The soldiers were impressive. Fifty of them, led by officers, had descended from their shuttle. Taller than the envoys, they were clad from crown to toe in metal armour of burnished silver and emerald green with aposematic chevrons of scarlet. The armour was of almost delicate design, and sheathed their bodies tightly; it was in no way as massive or heavy-set as the Astartes’ plate. The soldiers – variously gleves or sagittars, Loken learned – were almost as tall as the Astartes, but with their far more slender build and more closely fitted armour, they seemed slight compared to the Imperial giants. Abaddon, at the first meeting, muttered that he doubted their fancy armour would stand even a slap.

Their weapons caused more remarks. Most of the soldiers had swords sheathed across their backs.

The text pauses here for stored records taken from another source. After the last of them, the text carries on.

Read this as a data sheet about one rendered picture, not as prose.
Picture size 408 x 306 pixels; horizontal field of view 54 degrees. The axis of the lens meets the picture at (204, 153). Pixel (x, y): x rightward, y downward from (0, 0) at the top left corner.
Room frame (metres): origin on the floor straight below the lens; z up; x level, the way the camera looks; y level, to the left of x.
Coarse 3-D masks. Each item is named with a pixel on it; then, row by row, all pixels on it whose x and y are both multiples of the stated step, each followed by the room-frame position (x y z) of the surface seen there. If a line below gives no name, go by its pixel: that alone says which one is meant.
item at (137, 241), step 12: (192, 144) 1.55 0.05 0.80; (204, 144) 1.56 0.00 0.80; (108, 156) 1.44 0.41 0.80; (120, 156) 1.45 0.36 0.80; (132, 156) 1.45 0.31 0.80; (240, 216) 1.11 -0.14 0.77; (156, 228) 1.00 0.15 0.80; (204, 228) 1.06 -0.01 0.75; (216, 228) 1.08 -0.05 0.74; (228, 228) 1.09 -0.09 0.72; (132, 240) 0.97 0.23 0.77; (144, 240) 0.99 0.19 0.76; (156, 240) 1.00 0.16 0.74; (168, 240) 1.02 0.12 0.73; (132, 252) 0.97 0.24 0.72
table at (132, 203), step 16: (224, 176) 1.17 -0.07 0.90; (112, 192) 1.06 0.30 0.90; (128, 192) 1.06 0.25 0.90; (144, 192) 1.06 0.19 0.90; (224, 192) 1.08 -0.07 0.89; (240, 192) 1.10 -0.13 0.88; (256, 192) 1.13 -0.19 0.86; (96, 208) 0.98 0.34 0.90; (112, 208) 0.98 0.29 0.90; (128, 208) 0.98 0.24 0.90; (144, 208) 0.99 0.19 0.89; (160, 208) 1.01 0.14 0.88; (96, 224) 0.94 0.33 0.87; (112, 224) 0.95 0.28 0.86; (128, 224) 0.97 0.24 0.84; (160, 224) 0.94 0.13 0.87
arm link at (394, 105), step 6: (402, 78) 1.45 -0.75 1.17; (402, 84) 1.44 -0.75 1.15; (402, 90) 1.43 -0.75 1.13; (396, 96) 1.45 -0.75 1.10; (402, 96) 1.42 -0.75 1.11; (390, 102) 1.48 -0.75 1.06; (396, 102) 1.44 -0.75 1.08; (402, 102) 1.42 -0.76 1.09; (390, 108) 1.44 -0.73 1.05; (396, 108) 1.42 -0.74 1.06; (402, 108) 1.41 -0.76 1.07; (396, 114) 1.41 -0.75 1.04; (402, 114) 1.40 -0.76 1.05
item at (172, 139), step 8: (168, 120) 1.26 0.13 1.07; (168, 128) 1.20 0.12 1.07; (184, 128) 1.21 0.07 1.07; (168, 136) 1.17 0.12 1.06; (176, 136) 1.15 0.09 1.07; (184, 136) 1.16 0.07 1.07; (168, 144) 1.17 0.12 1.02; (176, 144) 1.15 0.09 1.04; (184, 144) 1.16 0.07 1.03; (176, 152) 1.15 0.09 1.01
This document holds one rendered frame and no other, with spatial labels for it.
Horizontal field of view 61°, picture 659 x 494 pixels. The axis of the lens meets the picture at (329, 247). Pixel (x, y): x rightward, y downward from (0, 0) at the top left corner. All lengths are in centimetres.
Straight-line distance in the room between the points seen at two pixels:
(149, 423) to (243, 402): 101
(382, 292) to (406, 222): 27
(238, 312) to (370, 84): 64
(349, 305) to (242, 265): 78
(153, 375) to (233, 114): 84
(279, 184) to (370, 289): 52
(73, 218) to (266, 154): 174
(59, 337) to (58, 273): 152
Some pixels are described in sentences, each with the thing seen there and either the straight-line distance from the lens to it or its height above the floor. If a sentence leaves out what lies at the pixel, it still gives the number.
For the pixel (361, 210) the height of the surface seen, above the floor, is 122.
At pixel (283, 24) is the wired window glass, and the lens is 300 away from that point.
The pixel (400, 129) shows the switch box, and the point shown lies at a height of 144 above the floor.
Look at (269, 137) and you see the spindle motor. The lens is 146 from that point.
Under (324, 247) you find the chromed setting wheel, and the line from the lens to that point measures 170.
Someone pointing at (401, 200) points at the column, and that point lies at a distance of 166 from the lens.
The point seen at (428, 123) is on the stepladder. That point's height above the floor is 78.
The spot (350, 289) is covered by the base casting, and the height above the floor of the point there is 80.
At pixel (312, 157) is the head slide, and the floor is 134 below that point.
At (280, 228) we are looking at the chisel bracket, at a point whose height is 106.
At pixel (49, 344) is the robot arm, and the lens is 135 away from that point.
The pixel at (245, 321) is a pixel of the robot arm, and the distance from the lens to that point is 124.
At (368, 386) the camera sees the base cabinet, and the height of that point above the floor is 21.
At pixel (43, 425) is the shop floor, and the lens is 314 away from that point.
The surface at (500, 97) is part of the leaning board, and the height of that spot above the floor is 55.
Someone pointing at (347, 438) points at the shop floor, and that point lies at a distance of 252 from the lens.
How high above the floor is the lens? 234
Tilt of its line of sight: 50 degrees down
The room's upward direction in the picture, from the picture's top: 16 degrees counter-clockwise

Some, the gleves, carried long-bladed metal spears with heavy ball counterweights on the base ends. The others, the sagittars, carried recurve bows wrought from some dark metal. The sagittars had sheaves of long, flightless darts laced to their right thighs.

‘Bows?’ Torgaddon whispered. ‘Really? They stun us with the power and scale of their vessels, then come aboard carrying bows?’

‘They’re probably ceremonial,’ Aximand murmured.

The soldier officers wore serrated half-discs across the skulls of their helmets. The visors of their close-fitting helms were all alike: the metal modelled to the lines of brow and cheekbone and nose, with simple oval eye slits that were backlit blue. The mouth and chin area of each visor was built out, like a thrusting, pugnacious jaw, containing a communication module.